What is needed: Please repeat the data exactly. Any picture in it stays out.

=== Section Start ===

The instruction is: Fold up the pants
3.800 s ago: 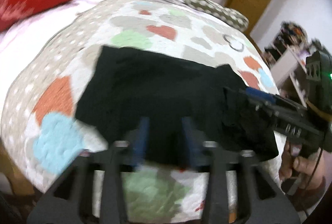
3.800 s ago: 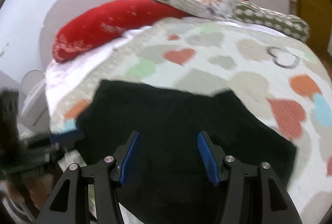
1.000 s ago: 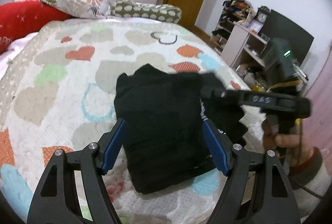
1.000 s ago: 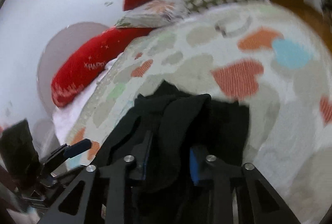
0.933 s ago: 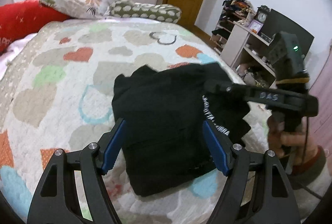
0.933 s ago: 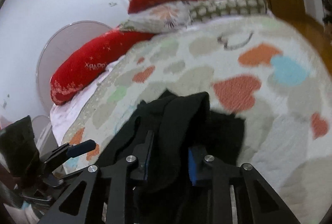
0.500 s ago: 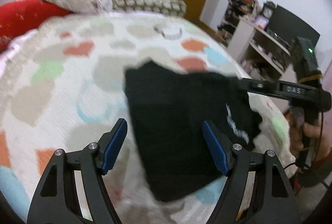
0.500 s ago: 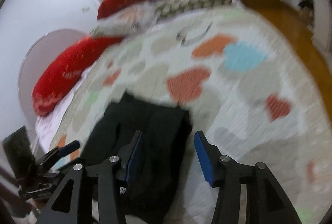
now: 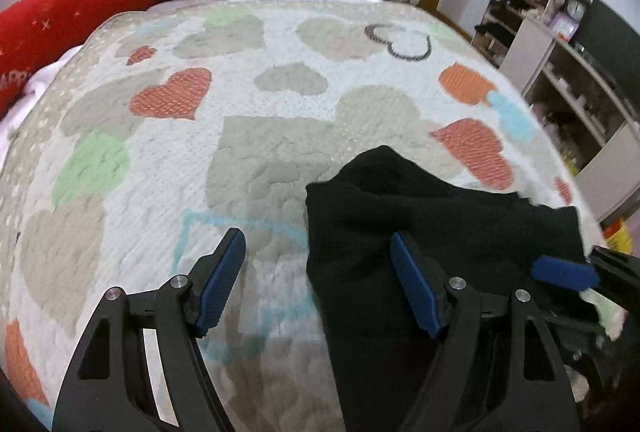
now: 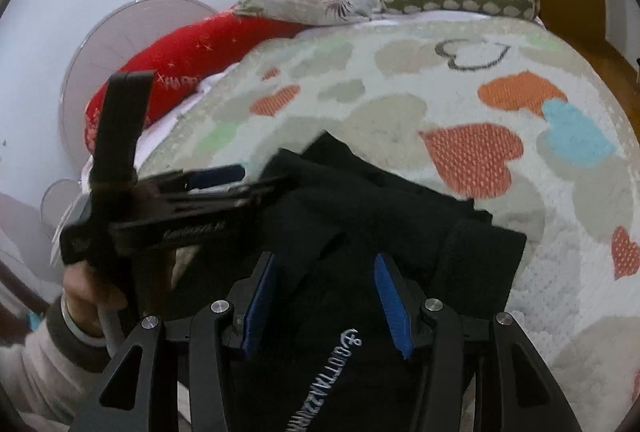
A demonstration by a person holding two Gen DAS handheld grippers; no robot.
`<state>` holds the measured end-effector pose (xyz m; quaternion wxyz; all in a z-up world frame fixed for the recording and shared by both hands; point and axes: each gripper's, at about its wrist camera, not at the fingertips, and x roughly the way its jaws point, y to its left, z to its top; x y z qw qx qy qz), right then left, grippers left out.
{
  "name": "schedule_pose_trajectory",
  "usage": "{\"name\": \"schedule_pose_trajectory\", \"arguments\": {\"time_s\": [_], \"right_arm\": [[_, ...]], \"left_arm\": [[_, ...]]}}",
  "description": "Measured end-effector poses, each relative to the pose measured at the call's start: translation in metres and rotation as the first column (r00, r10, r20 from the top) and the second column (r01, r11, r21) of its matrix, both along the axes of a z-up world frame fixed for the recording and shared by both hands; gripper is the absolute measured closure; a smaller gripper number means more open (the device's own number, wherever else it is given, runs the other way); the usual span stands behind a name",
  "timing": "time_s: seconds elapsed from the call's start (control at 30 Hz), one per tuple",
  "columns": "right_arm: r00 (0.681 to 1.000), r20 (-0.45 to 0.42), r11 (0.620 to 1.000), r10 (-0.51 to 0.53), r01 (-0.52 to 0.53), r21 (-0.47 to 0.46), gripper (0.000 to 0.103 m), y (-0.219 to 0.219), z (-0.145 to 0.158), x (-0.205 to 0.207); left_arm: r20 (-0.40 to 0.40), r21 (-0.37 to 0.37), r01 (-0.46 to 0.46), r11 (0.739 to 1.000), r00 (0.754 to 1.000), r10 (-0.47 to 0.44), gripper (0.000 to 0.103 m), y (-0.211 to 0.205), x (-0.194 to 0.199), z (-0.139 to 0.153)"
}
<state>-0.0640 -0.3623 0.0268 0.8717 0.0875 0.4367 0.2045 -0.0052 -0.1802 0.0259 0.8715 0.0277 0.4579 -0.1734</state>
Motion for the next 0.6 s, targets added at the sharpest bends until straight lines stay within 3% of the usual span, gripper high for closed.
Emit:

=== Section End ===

Task result:
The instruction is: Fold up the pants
3.800 s ago: 
3.800 s ago: 
1.000 s ago: 
1.000 s ago: 
0.933 s ago: 
0.933 s ago: 
0.500 s ago: 
0.500 s ago: 
now: 
now: 
A demonstration by a person holding two Gen DAS handheld grippers; no robot.
`<state>` holds the measured end-effector pose (xyz m; quaternion wxyz; all in a z-up world frame fixed for the recording and shared by both hands; point and axes: each gripper's, at about its wrist camera, not at the fingertips, and x roughly the way its jaws point, y to its left, z to its top; x y z qw qx qy qz), right then left, grippers left out.
{
  "name": "schedule_pose_trajectory",
  "usage": "{\"name\": \"schedule_pose_trajectory\", \"arguments\": {\"time_s\": [_], \"right_arm\": [[_, ...]], \"left_arm\": [[_, ...]]}}",
  "description": "Measured end-effector poses, each relative to the pose measured at the call's start: translation in metres and rotation as the first column (r00, r10, r20 from the top) and the second column (r01, r11, r21) of its matrix, both along the axes of a z-up world frame fixed for the recording and shared by both hands; gripper is the absolute measured closure; a smaller gripper number means more open (the device's own number, wherever else it is given, runs the other way); the usual span stands behind a name",
  "timing": "time_s: seconds elapsed from the call's start (control at 30 Hz), one per tuple",
  "columns": "right_arm: r00 (0.681 to 1.000), r20 (-0.45 to 0.42), r11 (0.620 to 1.000), r10 (-0.51 to 0.53), r01 (-0.52 to 0.53), r21 (-0.47 to 0.46), gripper (0.000 to 0.103 m), y (-0.219 to 0.219), z (-0.145 to 0.158), x (-0.205 to 0.207); left_arm: r20 (-0.40 to 0.40), r21 (-0.37 to 0.37), r01 (-0.46 to 0.46), r11 (0.739 to 1.000), r00 (0.754 to 1.000), r10 (-0.47 to 0.44), gripper (0.000 to 0.103 m), y (-0.211 to 0.205), x (-0.194 to 0.199), z (-0.139 to 0.153)"
}
<state>-0.0640 -0.3623 0.0268 0.8717 0.0875 0.4367 0.2045 -0.0052 -0.1802 0.0259 0.8715 0.0277 0.4579 -0.1734</state>
Motion for the next 0.6 s, targets added at the sharpest bends until straight lines stay within 3% of the usual span, gripper high for closed.
Emit:

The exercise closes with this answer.